▶ _Required action_:
Starting at the line that contains "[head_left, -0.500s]", write out each line exactly through the last one in the material below, and nothing more; omit all pictures.

▶ _Supplied material_:

● ● ● ●

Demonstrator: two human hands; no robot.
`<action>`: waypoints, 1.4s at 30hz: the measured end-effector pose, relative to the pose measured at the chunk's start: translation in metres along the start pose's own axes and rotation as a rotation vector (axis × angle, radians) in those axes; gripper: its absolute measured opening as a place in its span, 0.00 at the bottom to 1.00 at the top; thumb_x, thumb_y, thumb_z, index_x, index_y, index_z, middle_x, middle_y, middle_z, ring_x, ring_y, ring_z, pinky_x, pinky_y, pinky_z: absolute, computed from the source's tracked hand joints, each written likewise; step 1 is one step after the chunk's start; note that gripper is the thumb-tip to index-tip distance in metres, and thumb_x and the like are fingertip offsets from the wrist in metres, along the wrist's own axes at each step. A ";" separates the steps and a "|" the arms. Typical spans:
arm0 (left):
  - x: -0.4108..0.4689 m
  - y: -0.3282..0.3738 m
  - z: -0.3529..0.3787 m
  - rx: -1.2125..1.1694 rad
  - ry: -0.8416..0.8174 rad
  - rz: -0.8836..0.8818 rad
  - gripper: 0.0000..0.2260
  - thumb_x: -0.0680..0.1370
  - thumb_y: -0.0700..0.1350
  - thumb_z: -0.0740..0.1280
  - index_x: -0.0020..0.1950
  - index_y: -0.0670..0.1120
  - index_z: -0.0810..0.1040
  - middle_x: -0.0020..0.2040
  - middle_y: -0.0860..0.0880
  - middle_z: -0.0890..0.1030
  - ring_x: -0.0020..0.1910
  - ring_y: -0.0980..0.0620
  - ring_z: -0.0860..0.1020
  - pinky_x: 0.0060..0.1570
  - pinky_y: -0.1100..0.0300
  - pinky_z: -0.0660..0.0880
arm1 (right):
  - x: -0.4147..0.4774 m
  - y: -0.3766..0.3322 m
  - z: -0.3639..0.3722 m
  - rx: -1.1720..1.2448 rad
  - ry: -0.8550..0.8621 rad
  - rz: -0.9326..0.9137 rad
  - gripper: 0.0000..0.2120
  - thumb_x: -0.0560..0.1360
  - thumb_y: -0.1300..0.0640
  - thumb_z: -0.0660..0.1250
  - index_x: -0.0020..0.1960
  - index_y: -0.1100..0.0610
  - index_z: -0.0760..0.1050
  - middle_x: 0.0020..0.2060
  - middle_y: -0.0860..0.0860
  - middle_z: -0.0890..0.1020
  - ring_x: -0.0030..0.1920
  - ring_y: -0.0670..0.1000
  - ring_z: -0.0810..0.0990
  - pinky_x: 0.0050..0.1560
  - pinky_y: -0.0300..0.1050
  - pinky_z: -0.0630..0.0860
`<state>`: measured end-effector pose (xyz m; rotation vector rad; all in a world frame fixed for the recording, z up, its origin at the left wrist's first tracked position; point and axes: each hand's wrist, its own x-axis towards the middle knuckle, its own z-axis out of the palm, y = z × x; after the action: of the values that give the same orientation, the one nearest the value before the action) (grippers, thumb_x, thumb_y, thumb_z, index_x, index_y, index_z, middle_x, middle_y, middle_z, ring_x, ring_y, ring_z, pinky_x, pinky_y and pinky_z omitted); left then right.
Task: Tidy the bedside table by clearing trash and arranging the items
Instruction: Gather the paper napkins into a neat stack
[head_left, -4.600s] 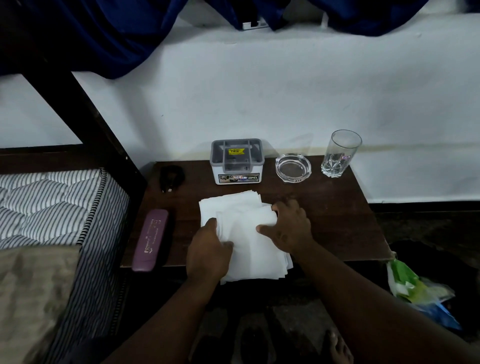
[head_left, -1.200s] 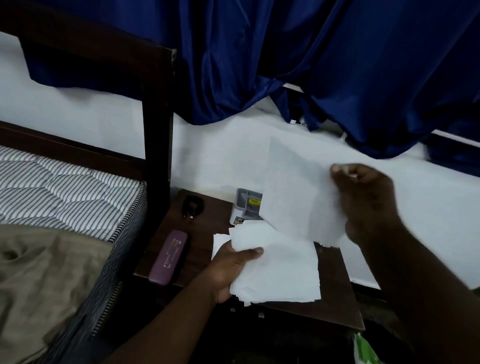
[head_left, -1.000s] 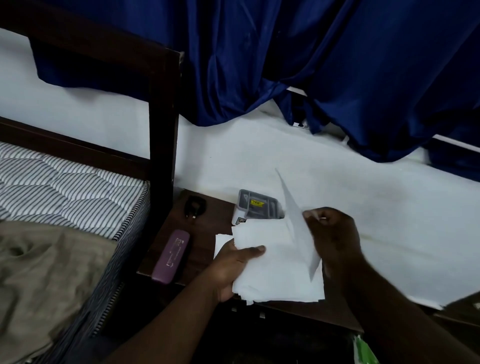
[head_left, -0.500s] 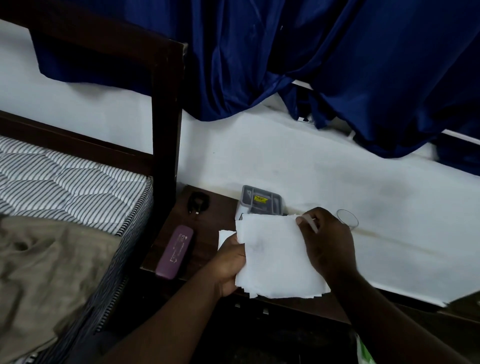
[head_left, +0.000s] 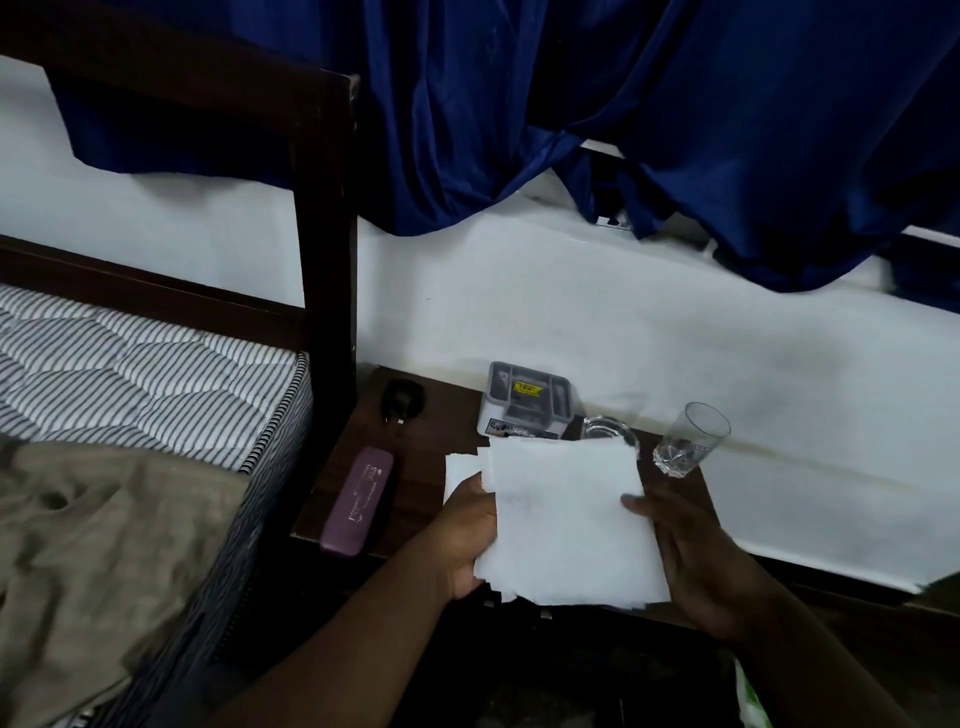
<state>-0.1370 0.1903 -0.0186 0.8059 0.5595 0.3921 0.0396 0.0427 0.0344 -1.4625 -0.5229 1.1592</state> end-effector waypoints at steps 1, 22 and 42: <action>0.000 -0.002 0.000 0.025 0.024 -0.024 0.09 0.79 0.37 0.68 0.56 0.41 0.85 0.52 0.38 0.87 0.45 0.42 0.85 0.44 0.52 0.82 | 0.000 0.007 0.000 -0.066 0.037 0.019 0.17 0.73 0.55 0.70 0.61 0.51 0.82 0.57 0.55 0.87 0.56 0.58 0.86 0.52 0.57 0.78; -0.015 -0.039 -0.061 0.257 0.395 -0.115 0.11 0.74 0.27 0.72 0.55 0.35 0.83 0.48 0.37 0.87 0.47 0.38 0.86 0.48 0.47 0.84 | 0.086 0.083 -0.008 -0.419 0.460 0.012 0.03 0.77 0.62 0.70 0.47 0.57 0.82 0.39 0.53 0.86 0.36 0.52 0.82 0.41 0.46 0.79; -0.002 -0.035 -0.081 0.211 0.340 -0.176 0.16 0.72 0.27 0.71 0.59 0.34 0.82 0.54 0.34 0.86 0.56 0.32 0.83 0.63 0.38 0.77 | 0.179 0.082 0.017 -1.153 0.450 -0.198 0.14 0.70 0.43 0.74 0.52 0.48 0.78 0.55 0.52 0.77 0.59 0.58 0.77 0.58 0.53 0.74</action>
<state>-0.1837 0.2128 -0.0896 0.8900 0.9951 0.3121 0.0761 0.1790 -0.1045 -2.4749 -1.0657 0.2659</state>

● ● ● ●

▶ _Result of the task_:
[head_left, -0.500s] 
[head_left, +0.000s] 
<state>-0.1370 0.1903 -0.0186 0.8059 0.5595 0.3921 0.0396 0.0427 0.0344 -1.4625 -0.5229 1.1592</state> end-effector waypoints at steps 1, 22 and 42: <action>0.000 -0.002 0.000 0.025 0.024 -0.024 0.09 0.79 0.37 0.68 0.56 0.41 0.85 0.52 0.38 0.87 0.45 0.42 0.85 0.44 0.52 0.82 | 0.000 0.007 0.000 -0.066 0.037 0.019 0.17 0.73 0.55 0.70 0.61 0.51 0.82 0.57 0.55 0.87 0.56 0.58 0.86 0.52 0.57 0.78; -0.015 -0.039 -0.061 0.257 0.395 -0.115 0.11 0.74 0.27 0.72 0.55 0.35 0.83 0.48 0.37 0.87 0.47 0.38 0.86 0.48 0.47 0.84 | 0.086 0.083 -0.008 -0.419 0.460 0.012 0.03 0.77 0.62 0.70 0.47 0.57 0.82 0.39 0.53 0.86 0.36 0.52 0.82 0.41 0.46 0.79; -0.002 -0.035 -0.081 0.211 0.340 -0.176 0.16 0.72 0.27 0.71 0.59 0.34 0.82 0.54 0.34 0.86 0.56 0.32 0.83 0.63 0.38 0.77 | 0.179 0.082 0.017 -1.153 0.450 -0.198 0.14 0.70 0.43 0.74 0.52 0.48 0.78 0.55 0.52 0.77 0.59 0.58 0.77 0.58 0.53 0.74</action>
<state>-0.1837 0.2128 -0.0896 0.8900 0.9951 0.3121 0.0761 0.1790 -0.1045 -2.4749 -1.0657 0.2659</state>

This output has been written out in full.